— About this task —
Within the records below, reproduce without change the lines from the line that has "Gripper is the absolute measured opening" through the line that has "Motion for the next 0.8", and only those.

Segment Start: Extracted records

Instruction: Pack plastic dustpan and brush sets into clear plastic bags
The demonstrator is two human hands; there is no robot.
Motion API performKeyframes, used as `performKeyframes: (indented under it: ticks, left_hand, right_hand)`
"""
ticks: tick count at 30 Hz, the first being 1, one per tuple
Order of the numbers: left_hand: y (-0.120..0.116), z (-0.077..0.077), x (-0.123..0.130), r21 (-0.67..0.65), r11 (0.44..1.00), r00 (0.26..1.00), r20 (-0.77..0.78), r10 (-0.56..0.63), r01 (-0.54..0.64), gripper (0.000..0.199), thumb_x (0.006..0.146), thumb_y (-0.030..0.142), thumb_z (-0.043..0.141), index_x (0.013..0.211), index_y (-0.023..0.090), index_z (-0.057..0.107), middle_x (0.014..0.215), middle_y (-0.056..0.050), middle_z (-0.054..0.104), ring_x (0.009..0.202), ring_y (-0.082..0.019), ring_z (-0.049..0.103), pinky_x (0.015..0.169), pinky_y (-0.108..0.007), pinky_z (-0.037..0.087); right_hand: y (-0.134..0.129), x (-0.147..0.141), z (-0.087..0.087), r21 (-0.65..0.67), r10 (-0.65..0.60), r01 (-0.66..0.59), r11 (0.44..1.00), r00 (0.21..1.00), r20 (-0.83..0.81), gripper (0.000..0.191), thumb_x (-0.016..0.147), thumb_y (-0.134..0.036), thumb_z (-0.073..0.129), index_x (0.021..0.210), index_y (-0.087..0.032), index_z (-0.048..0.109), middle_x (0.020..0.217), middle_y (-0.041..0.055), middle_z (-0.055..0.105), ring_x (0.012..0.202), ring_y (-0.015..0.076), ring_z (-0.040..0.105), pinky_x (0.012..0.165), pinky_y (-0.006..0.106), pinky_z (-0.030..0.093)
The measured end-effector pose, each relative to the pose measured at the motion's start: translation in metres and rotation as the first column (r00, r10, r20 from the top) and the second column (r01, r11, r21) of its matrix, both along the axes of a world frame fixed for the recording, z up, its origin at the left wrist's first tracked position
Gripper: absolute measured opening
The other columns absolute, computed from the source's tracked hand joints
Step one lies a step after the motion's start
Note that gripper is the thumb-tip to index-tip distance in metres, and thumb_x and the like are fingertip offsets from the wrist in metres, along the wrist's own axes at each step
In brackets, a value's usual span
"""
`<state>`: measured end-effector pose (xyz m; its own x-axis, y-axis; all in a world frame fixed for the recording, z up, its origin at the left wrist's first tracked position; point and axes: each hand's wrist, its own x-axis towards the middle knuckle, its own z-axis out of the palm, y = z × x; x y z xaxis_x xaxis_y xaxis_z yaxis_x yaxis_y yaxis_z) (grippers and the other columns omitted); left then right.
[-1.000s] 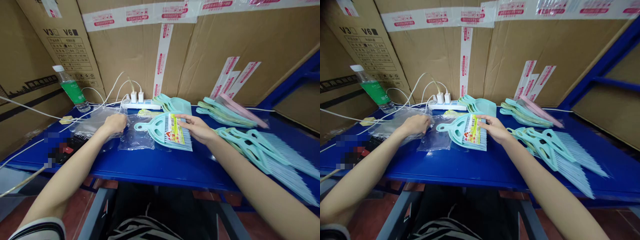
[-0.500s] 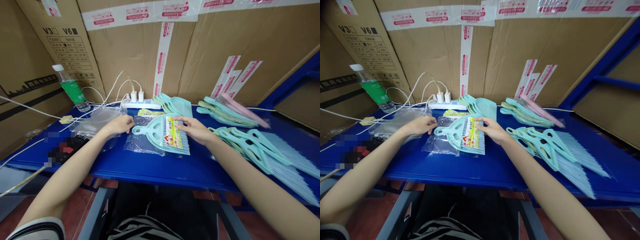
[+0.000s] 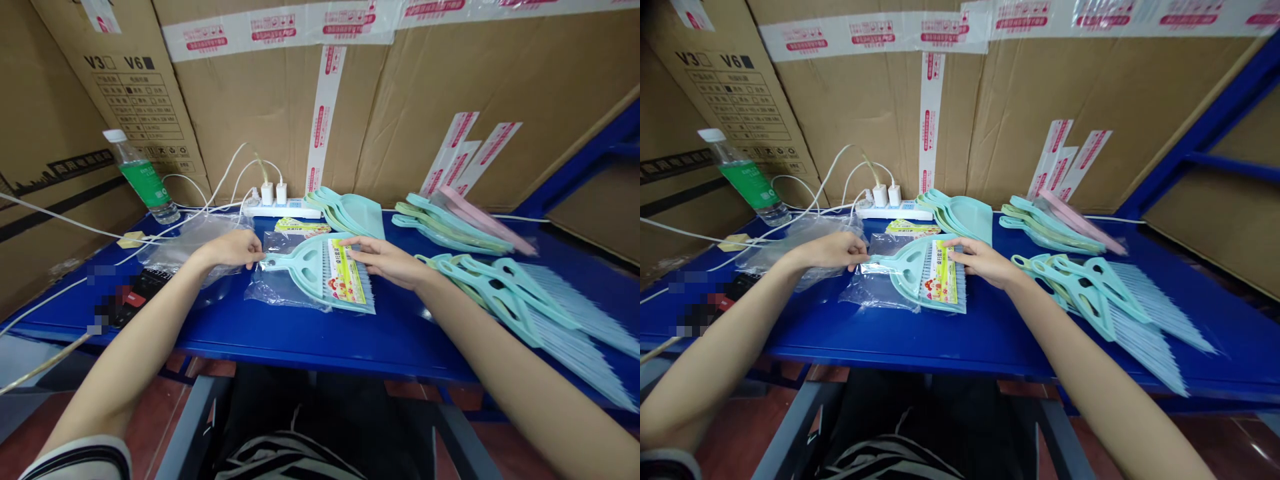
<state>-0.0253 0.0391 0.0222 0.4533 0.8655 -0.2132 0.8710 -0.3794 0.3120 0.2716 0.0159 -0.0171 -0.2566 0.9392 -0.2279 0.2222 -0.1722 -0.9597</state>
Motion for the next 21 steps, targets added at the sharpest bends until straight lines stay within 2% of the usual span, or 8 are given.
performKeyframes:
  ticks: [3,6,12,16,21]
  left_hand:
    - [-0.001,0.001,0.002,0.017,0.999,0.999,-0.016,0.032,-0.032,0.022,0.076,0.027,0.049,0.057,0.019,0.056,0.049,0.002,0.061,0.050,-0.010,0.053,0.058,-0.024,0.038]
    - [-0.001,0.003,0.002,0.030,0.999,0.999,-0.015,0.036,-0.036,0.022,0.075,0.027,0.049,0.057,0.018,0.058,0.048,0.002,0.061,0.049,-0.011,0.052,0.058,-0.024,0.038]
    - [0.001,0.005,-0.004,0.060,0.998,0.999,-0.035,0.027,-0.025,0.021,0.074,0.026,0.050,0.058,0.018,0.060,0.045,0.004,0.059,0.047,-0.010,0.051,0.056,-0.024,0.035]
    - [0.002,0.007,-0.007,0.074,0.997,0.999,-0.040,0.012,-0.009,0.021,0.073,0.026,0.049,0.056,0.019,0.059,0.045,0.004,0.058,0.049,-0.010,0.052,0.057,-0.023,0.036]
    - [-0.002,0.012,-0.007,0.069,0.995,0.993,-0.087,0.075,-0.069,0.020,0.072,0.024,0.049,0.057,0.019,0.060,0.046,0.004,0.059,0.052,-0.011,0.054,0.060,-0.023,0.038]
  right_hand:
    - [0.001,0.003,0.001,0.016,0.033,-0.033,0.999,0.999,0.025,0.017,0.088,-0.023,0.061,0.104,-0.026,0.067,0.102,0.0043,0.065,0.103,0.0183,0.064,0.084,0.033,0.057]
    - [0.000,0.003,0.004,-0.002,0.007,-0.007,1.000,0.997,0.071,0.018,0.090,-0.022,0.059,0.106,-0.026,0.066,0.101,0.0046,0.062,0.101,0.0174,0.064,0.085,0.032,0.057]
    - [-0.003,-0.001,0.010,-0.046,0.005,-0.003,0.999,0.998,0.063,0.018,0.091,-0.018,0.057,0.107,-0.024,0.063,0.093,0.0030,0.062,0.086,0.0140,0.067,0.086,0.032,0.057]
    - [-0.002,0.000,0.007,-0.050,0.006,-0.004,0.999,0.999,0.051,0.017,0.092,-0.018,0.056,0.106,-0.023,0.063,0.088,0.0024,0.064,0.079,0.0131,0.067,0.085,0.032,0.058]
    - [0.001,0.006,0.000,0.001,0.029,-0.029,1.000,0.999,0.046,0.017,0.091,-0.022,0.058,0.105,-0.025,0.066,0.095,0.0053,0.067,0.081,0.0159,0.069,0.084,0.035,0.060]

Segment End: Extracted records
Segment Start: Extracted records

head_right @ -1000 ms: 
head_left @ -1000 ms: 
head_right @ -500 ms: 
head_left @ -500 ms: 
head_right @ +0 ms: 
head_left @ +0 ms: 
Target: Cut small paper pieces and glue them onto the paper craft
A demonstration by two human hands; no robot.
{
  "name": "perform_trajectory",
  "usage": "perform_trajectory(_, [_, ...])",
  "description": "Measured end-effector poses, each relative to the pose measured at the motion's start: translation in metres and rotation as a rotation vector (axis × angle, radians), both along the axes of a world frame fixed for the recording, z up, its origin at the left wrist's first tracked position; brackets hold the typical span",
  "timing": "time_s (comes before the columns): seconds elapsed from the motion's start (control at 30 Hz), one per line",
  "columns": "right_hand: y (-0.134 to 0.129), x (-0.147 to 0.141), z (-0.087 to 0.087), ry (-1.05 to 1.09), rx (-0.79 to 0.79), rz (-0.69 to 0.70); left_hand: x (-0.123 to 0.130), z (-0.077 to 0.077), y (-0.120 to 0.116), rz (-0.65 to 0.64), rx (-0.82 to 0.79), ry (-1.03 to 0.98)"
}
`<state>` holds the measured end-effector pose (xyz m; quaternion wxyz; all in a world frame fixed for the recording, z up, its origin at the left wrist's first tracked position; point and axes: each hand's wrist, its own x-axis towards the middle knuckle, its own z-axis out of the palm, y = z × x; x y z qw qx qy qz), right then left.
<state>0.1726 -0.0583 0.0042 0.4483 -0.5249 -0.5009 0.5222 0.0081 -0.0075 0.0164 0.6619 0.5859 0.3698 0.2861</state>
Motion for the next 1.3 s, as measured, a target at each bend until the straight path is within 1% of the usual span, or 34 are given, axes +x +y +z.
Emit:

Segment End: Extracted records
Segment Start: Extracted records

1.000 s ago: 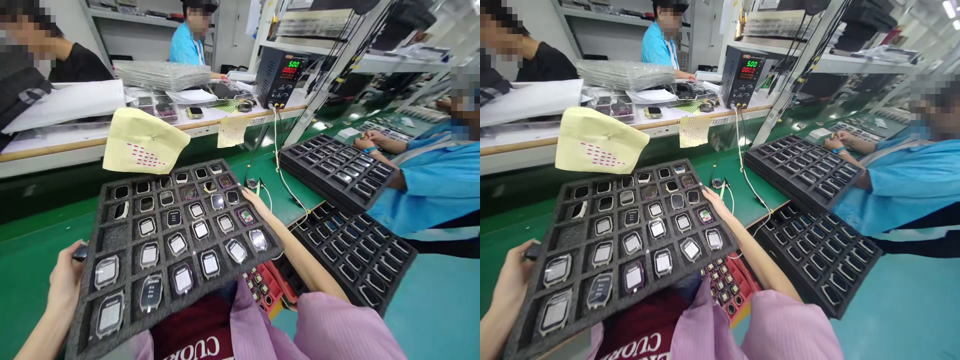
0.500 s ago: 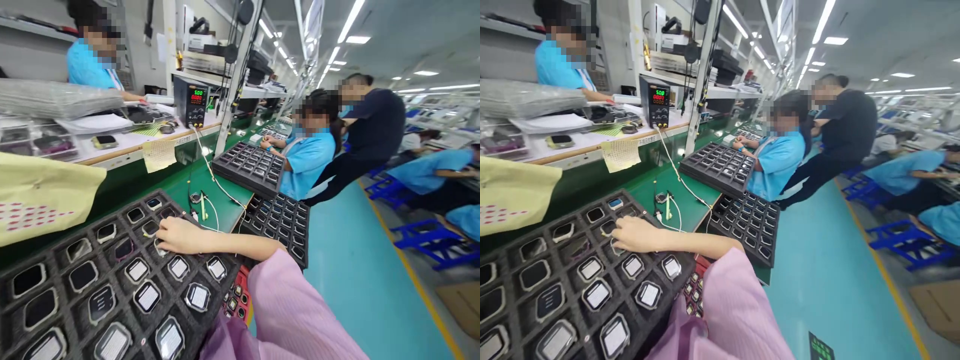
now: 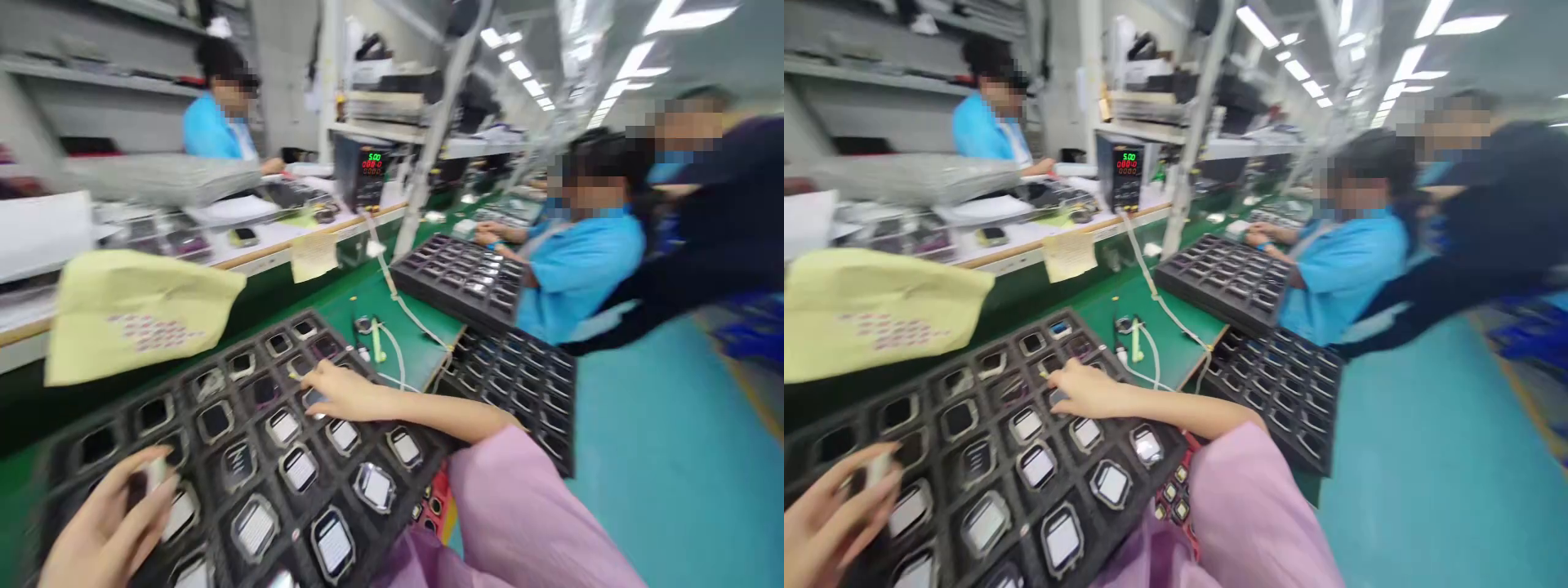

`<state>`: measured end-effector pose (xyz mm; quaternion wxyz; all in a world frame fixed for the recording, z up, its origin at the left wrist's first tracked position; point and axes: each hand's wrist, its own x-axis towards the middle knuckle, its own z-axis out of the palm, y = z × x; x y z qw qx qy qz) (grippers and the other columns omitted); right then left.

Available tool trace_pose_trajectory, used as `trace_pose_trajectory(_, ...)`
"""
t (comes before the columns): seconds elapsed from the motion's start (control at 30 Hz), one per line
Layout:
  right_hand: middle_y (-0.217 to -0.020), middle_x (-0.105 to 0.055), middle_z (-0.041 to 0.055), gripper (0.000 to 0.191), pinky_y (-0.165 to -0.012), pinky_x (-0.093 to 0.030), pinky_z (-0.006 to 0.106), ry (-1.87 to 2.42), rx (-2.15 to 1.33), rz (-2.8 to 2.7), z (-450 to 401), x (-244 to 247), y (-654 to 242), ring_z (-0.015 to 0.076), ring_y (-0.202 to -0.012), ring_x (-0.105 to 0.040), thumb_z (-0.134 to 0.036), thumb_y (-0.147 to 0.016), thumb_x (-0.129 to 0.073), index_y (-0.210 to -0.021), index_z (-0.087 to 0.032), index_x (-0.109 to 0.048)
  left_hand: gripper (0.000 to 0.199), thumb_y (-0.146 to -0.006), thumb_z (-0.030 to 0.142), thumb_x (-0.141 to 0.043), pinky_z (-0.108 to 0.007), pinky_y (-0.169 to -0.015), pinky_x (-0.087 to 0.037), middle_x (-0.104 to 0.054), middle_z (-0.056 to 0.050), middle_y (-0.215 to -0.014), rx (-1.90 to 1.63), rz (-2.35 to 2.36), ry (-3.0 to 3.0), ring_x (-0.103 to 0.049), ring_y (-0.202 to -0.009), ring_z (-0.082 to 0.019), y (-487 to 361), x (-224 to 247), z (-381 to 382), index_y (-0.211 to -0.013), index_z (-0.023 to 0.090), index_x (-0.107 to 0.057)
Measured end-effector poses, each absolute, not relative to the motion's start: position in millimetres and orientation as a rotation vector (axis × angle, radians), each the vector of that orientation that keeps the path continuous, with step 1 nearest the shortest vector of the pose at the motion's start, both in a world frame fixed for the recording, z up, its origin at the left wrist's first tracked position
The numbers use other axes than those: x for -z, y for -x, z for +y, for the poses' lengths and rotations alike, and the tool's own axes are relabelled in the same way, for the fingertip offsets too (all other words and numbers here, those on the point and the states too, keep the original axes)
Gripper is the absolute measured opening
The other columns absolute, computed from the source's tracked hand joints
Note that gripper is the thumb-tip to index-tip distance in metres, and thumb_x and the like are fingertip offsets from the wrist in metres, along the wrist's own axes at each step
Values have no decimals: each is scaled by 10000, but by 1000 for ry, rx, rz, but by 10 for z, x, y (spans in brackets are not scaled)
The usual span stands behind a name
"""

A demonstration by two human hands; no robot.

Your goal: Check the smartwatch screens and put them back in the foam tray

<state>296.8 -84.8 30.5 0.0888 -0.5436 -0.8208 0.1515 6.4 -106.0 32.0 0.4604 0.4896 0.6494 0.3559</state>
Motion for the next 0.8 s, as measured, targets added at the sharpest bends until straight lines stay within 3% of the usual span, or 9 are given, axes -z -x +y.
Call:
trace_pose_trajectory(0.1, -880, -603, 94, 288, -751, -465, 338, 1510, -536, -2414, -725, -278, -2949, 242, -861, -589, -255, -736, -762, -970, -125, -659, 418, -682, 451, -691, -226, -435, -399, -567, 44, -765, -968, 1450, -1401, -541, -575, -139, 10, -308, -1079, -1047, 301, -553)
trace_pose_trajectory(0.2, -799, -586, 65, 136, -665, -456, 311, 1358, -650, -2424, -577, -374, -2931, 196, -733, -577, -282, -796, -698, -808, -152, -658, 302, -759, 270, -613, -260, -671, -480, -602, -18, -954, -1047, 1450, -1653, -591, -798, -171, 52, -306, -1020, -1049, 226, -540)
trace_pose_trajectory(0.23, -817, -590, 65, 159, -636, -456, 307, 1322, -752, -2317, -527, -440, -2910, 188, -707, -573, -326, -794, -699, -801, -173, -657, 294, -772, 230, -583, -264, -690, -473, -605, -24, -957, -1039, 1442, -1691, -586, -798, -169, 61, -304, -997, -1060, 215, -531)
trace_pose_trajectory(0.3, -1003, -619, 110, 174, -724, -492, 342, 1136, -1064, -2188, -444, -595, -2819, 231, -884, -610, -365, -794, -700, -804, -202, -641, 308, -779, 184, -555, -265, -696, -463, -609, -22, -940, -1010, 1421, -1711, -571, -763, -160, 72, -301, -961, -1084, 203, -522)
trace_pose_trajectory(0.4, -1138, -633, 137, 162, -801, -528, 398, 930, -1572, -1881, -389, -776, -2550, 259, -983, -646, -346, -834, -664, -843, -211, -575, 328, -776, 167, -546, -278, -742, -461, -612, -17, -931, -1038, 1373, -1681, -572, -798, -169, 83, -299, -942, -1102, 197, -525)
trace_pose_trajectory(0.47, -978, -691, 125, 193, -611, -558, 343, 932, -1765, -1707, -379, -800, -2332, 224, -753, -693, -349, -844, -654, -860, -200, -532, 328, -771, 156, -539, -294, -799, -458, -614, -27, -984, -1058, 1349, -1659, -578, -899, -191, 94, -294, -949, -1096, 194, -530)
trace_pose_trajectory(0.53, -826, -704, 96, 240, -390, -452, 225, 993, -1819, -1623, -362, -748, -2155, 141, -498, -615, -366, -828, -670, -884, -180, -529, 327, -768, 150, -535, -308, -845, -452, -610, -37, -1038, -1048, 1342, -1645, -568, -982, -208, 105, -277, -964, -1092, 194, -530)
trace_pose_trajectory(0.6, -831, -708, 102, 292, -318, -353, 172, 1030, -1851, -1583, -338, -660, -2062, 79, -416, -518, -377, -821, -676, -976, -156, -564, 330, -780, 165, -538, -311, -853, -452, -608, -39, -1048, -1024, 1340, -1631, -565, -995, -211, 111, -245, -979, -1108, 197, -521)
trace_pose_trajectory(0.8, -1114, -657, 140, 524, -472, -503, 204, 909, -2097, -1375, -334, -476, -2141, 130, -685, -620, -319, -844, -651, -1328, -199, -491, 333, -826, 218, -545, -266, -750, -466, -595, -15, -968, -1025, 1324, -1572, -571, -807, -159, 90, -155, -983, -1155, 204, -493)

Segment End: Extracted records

— Written answer —
Gripper is the absolute measured opening
The other columns absolute, computed from the source's tracked hand joints
Note that gripper is the thumb-tip to index-tip distance in metres, and thumb_x and the like are fingertip offsets from the wrist in metres, along the wrist's own axes at each step
Values have no decimals: each is scaled by 10000, but by 1000 for ry, rx, rz, but by 10 for z, x, y (spans in brackets are not scaled)
The usual span stands behind a name
"""

A demonstration by two human hands; no robot.

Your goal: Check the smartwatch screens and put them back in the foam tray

<state>296.8 -84.8 30.5 0.0888 -0.5436 -0.8208 0.1515 6.4 -106.0 32.0 0.4604 0.4896 0.6494 0.3559</state>
Motion for the next 0.8 s, as measured, targets added at the sharpest bends until straight lines stay within 3% of the usual span, or 9 are given, axes -z -x +y.

This exercise requires nothing further.